# [INFORMATION SHOWN]
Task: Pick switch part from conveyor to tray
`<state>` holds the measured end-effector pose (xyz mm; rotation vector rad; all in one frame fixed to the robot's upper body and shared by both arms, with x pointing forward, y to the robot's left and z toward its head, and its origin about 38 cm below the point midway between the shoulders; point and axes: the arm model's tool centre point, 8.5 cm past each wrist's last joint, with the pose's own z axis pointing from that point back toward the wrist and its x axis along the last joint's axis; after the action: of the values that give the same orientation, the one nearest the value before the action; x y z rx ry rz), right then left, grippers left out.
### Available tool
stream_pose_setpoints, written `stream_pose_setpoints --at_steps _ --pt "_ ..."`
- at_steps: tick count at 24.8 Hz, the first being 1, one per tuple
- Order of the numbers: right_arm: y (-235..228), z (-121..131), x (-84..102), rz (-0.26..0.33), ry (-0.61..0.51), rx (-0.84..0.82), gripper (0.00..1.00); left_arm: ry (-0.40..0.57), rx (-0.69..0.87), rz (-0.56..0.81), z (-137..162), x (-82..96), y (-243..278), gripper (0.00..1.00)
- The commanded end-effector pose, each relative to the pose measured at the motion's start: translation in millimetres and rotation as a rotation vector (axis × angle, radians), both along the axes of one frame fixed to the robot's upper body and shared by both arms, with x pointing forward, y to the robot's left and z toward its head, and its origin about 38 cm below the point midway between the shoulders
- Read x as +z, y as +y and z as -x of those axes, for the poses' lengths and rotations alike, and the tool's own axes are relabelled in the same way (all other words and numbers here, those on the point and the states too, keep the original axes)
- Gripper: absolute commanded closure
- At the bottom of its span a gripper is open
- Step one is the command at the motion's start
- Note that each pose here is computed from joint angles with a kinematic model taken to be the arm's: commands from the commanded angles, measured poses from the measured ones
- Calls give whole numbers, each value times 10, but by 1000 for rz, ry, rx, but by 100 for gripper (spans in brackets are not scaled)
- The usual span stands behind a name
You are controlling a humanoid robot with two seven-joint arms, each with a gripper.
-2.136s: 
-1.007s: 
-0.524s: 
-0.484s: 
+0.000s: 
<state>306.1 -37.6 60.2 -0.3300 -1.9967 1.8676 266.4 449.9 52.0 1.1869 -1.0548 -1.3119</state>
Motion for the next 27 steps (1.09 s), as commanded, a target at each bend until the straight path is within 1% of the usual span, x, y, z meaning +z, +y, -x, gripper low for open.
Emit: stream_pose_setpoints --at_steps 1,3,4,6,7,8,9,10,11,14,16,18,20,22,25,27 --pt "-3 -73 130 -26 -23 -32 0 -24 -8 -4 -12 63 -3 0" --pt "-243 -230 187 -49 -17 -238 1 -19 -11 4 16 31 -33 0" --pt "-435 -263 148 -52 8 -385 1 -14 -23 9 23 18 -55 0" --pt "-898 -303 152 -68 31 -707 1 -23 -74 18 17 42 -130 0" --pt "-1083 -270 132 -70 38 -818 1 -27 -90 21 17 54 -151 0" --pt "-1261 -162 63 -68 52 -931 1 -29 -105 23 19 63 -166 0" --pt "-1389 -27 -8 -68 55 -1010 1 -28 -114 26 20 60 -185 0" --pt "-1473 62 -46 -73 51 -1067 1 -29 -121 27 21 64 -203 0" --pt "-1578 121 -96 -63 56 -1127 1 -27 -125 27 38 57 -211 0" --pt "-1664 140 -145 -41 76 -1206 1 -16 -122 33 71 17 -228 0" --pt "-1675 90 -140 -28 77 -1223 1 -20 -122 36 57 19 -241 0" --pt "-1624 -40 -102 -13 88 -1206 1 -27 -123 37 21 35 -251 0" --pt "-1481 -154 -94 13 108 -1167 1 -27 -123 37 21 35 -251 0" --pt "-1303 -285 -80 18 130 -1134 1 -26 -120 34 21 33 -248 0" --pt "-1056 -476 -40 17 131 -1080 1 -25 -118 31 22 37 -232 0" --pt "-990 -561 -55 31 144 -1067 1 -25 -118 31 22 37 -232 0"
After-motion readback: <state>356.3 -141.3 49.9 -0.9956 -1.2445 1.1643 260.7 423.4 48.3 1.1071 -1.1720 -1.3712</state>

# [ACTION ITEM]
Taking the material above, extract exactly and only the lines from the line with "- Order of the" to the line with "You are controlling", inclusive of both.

# [ANSWER SECTION]
- Order of the numbers: right_arm: y (-235..228), z (-121..131), x (-84..102), rz (-0.26..0.33), ry (-0.61..0.51), rx (-0.84..0.82), gripper (0.00..1.00); left_arm: ry (-0.40..0.57), rx (-0.69..0.87), rz (-0.56..0.81), z (-137..162), x (-82..96), y (-243..278), gripper (0.00..1.00)
- The commanded end-effector pose, each relative to the pose measured at the motion's start: translation in millimetres and rotation as a rotation vector (axis × angle, radians), both along the axes of one frame fixed to the robot's upper body and shared by both arms, with x pointing forward, y to the robot's left and z toward its head, and its origin about 38 cm below the point midway between the shoulders
- Read x as +z, y as +y and z as -x of those axes, for the poses' lengths and rotations alike, and the tool's own axes are relabelled in the same way (all other words and numbers here, those on the point and the states too, keep the original axes)
- Gripper: absolute commanded closure
- At the bottom of its span a gripper is open
- Step one is the command at the motion's start
- Note that each pose here is computed from joint angles with a kinematic model taken to be the arm's: commands from the commanded angles, measured poses from the measured ones
- Calls give whole numbers, each value times 10, but by 1000 for rz, ry, rx, but by 100 for gripper (spans in brackets are not scaled)
- The usual span stands behind a name
You are controlling a humanoid robot with two seven-joint arms, each with a gripper.

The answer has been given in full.